Jeffrey Linder — who studies appropriate outpatient antibiotic prescribing — would no doubt remind me that not every study demonstrates this effect of antibiotic prescribing and increased patient satisfaction. While this is true, his group just presented data that many antibiotic prescriptions aren’t written in the context of a patient visit, and often for diagnoses not even related to infection.

I asked a physician who works with one of the companies charged with assessing patient satisfaction what he thought about these recent survey data. He made the excellent point that it was physician communication — time spent talking with patients — that most powerfully drove patient satisfaction.

While no doubt this is true, let’s imagine you control for this talk-time. And that clinicians in urgent care centers and telemedicine systems are graded on volume (productivity) and patient satisfaction scores. Some would undoubtedly consider the counseling and education piece too time consuming. Remember, it was urgent care centers that had the highest rate of inappropriate antibiotic prescribing in a study published earlier this year.

What’s the fastest way for urgent care and telemedicine clinicians to achieve higher scores in patient satisfaction and “see” more patients/hour? In our action-driven society,  it’s doing “something” (antibiotics, pain relievers, sleep aids, MRIs, you name it) rather than “nothing” (observation). It takes energy and time to explain why the latter is often the right choice.

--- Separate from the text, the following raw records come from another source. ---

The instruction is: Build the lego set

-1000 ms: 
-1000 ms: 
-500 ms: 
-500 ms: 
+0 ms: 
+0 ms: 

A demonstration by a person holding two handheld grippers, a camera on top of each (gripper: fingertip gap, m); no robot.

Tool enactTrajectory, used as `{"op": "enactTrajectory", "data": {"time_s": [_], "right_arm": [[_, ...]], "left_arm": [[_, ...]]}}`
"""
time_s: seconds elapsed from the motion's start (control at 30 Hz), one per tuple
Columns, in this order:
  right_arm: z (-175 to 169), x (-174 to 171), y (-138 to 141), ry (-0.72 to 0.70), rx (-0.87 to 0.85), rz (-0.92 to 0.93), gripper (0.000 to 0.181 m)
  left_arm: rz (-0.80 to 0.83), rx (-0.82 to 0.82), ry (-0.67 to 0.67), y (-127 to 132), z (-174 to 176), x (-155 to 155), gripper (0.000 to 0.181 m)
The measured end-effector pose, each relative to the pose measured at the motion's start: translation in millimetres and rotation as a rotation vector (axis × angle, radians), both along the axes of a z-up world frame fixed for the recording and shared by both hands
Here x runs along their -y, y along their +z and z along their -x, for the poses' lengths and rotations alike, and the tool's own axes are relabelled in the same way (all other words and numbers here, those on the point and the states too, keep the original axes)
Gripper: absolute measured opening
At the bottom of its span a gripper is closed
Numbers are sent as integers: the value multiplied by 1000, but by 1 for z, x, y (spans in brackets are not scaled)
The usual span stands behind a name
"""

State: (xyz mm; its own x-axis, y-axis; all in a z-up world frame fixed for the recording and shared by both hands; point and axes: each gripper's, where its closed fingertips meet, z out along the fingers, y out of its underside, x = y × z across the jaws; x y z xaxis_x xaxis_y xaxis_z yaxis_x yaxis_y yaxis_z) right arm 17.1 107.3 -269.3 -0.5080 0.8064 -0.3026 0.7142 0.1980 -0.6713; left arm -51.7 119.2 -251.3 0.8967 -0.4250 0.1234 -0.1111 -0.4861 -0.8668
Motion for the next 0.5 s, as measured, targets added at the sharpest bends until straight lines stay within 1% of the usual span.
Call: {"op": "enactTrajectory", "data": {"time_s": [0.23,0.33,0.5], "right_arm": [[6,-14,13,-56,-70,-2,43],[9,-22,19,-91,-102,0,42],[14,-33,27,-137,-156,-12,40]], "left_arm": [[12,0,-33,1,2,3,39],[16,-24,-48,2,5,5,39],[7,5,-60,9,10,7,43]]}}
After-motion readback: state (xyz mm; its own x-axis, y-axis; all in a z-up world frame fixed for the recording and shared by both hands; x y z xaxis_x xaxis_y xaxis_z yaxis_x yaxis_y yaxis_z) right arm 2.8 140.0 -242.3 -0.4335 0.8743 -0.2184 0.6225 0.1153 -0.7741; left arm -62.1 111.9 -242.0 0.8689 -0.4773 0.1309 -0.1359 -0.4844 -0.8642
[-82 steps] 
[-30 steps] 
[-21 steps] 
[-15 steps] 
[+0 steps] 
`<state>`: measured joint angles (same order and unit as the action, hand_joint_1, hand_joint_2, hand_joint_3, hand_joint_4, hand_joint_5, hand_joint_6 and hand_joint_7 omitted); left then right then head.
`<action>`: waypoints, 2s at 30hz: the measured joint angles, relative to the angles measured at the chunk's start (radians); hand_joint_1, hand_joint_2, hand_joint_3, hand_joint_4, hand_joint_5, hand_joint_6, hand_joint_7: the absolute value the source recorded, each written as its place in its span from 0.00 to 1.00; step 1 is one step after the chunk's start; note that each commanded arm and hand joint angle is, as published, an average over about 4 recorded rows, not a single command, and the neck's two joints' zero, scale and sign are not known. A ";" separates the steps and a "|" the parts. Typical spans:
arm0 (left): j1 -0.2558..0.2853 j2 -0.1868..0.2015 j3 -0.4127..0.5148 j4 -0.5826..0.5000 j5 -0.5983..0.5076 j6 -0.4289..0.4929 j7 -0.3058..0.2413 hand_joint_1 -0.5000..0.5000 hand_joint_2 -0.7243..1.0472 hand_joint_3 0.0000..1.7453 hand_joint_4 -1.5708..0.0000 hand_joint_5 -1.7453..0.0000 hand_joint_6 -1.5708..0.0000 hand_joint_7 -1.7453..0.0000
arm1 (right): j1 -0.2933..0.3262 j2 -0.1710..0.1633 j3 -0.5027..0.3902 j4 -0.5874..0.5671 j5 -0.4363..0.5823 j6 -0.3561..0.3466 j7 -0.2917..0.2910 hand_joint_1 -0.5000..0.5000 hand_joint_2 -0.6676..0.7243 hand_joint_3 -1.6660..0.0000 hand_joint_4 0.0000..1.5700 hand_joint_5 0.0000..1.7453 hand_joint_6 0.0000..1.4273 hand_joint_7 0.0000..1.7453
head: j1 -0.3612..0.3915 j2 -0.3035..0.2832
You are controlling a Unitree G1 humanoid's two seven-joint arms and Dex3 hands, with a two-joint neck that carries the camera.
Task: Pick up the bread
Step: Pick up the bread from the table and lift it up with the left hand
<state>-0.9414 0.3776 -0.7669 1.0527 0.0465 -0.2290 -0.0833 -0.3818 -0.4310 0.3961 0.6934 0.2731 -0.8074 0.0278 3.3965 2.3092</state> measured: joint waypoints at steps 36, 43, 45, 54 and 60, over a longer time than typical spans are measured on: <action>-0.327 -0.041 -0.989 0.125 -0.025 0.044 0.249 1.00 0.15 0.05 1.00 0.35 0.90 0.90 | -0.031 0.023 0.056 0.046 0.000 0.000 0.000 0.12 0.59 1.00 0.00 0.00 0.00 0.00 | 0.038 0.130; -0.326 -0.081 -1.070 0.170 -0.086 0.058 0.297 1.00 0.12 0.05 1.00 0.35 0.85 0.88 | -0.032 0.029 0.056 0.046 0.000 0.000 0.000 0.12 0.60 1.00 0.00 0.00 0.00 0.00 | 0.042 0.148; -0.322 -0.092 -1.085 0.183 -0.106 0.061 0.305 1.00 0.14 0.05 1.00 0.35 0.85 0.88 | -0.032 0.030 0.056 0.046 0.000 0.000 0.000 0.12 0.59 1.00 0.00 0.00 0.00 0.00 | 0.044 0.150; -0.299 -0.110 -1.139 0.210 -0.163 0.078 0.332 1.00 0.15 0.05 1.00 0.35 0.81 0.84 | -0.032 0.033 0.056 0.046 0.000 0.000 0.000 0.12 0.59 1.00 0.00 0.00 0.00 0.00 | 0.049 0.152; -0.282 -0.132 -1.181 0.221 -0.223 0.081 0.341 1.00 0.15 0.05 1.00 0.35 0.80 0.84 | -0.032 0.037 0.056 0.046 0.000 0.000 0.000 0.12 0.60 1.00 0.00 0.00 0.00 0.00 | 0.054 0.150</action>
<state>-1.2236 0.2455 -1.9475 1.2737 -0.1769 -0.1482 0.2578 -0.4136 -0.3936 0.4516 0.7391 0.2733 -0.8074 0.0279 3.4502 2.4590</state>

If you doubt my ID-doctor biased perspective, here’s another interesting view on this study from F. Perry Wilson on Medscape:

All of this  leads to an all-too-familiar patient encounter, typified by this note from a local walk-in center:

Finally, could anything comment more appropriately on this relationship between antibiotics and patient satisfaction than this New Yorker cartoon?

So what are we going to do about it?

14 Responses to “Outpatient Antibiotic Prescribing Boosts Patient Satisfaction Scores, Rewarding Bad Medical Practice”

  1. Libby Hohmann says:

    As someone specializing in C diff and FMT this makes me TOTALLY INSANE!!
    Perhaps I should generate some brochures with horrible descriptions and pictures of patients with recurrent C. diff infection that doctors could hand out. Somehow I doubt that would plump up ‘patient satisfaction scores.’ I don’t tell my accountant how to do my complicated taxes; why do people tell us how to practice medicine!?

    • Loretta S says:

      I JUST gave a lecture to nursing students yesterday about C. diff. and antibiotics. Hopefully, I drove my point home with all the scary images I used. (And data, of course, data!)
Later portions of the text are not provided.